Lacrime, disperazione ed incertezza per il futuro. Ecco quanto in questi giorni, minuto dopo minuto, segna la giornata delle tante, troppe famiglie “condannate” all’abbattimento della loro casa a Pompei.
L’apice delle proteste nei confronti di una amministrazione che sembra, mai come in questo caso, lontana dai cittadini, nel pomeriggio di ieri, nell’aula consiliare di Palazzo De Fusco, nel corso di un consiglio comunale che è naufragato nella disperazione di quanti hanno ricevuto la lettera di abbattimento. Nelle prossime settimane, nei prossimi mesi in tanti potrebbero ritrovarsi senza casa, senza un futuro e senza più la possibilità di rimettersi in sesto dopo aver visto i sacrifici di una vita crollare sotto i colpi delle ruspe.
Cori di proteste e tanti cittadini prima davanti al palazzo di città e poi in consiglio comunale. Alle 17,00 l’assise si apre, ma c’è il tempo solo per i primi interventi dei consiglieri. Nel giro di pochi minuti la protesta ed i cori anti Uliano, sindaco ampiamente votato meno di un anno fa, diventano insostenibili e la seduta viene interrotta dalla presidente “supplente” del Consiglio, Maria Padulosi, che passa la parola ai cittadini, alle vittime di una legalità che non tiene conto, caso per caso, della reale entità degli abusi, delle irregolarità e delle esigenze di quanti, certamente hanno fatto una forzatura, ma quasi in nessun caso si più parlare di speculazione edilizia, di operazione economica finanziaria.
“Questa classe politica deve rendersi conto che siamo povera gente, devono vergognarsi per quello che stiamo subendo senza che nessuno dei nostri rappresentanti prenda una posizione netta provando a capire la reale portata di quanto ci sta accadendo. Siamo nelle nostre case da decenni e ci sono centinaia di casi come i nostri su tutto il territorio pompeiano. Potrebbero essere centinaia le famiglie a trovarsi senza un tetto. Oggi nascondendosi dietro il paravento della tanto sbandierata legalità, non ancora applicata in tanti settori della vita amministrativa, i vertici del nostro comune ci lasciano nella massima disperazione”.
Questo quanto dichiarato da diversi manifestanti, da diversi “condannati” all’abbattimento, da troppe mamme in lacrime che raccontano la loro a tratti paradossale tragedia familiare, magari fuori scuola mentre attendono l’uscita dei figli, perché la vita continua e bisogna viverla provando ad asciugare gli occhi e sperando sempre in un futuro migliore. “Dove andremo fra qualche settimana, per strada? Dove porterò i miei tre bambini. Questa ingiustizia, questo abuso fatto per reali esigenze abitative, per dare qualche metro in più alla mia famiglia che si allargava con la venuta dei bambini, adesso diventa una condanna insopportabile”. Ma le lacrime vanno asciugate perché arrivano i bambini e a loro vanno evitate, magari poi spiegate quando non sarà più possibile fare diversamente.

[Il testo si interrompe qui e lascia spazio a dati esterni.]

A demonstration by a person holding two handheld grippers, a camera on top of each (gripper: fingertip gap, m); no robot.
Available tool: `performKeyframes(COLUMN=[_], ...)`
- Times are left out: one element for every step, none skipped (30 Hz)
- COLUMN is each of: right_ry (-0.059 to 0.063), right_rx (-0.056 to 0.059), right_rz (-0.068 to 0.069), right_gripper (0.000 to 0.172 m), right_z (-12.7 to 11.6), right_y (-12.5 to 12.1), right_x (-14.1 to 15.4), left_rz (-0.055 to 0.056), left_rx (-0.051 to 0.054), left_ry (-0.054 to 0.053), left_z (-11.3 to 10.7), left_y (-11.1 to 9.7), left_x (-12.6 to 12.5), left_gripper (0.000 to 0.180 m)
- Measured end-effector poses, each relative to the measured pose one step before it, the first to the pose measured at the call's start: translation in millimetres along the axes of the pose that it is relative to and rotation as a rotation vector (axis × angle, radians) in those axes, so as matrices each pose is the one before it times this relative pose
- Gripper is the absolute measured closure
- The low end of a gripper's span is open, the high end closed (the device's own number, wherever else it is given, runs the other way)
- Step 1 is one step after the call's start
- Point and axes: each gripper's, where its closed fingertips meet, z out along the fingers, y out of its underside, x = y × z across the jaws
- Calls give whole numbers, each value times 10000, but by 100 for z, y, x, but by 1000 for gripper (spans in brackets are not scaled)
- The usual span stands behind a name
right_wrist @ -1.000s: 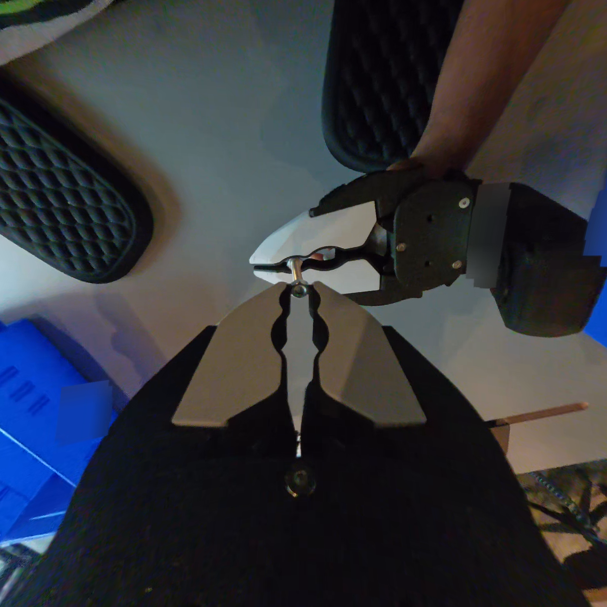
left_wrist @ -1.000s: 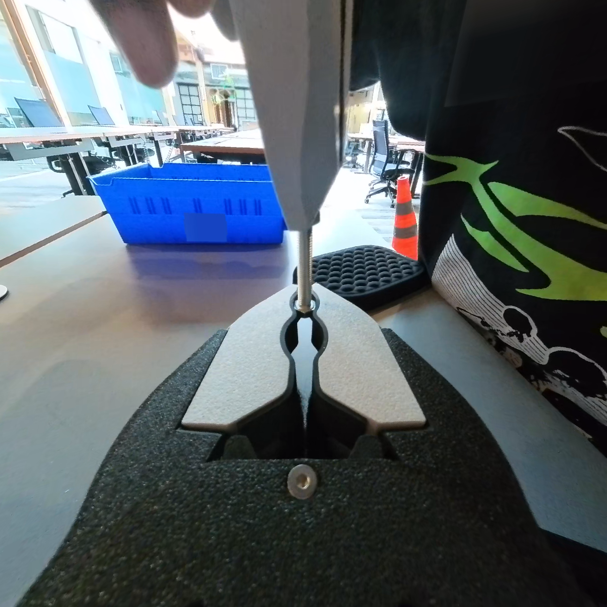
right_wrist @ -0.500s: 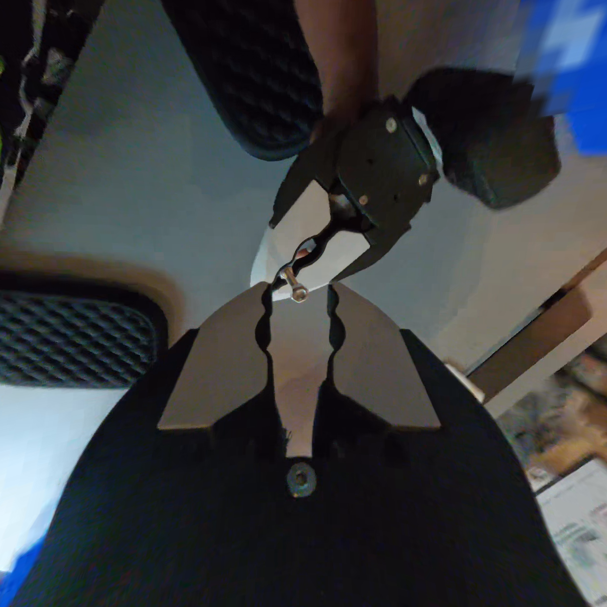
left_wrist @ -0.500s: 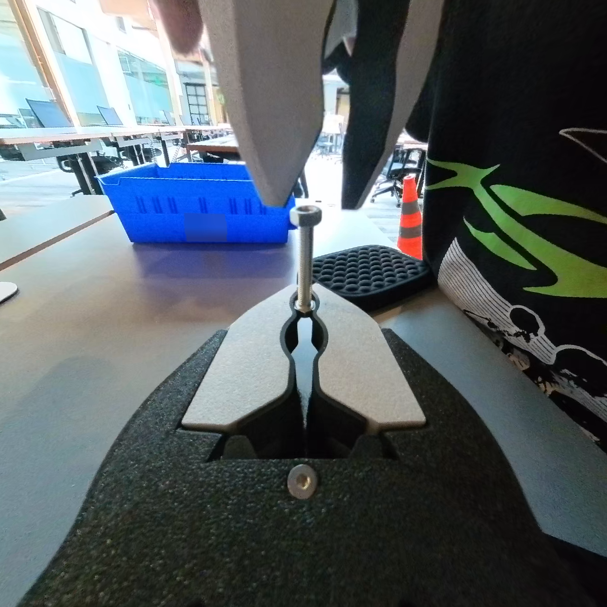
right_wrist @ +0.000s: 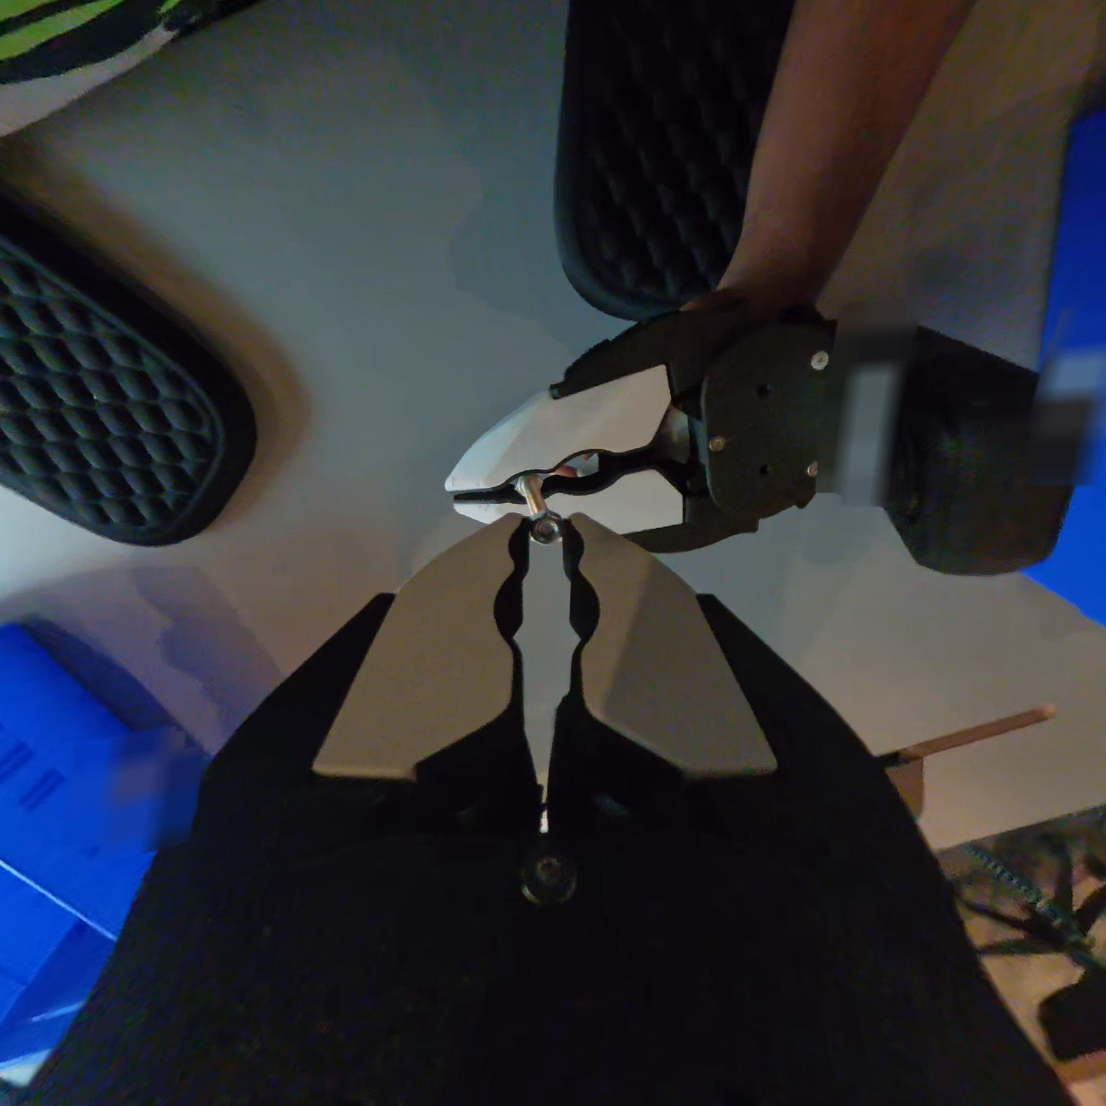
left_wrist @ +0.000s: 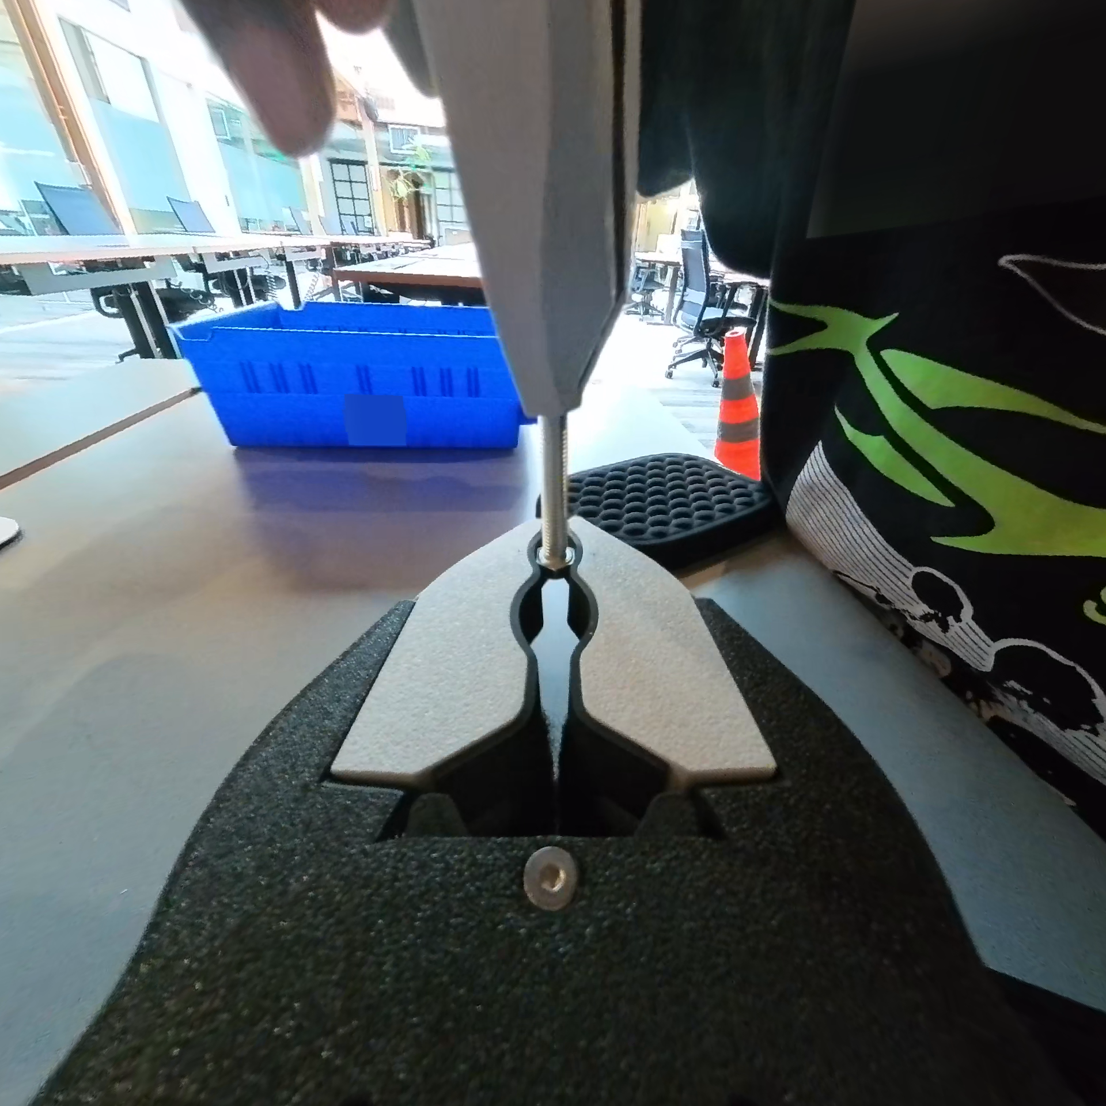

“E la Cartiera?” Era nell’aria, c’era da aspettarselo da un momento all’altro. “La Cartiera non è stata realizzata con abusi anche accertati?” A parlare è un altro papà. “Tra qualche giorno, il 4 maggio, ci saranno anche staccate le utenze, acqua, luce e gas. Il nostro abuso è in zona rossa, quello della Cartiera invece sembra lontano chilometri da Pompei eppure resta lì, sotto i nostri occhi. Per il centro commerciale i politici si sono dati fin troppo da fare, per noi poveri disgraziati, invece, si appellano a quella ‘legalità’ che vale solo per noi”.
Resta la speranza, ma lo spettro delle ruspe è ormai alle porte. La disperazione è andata in scena nell’aula consiliare. Cosa aspetta la politica a verificare le reali esigenze dei propri “elettori”.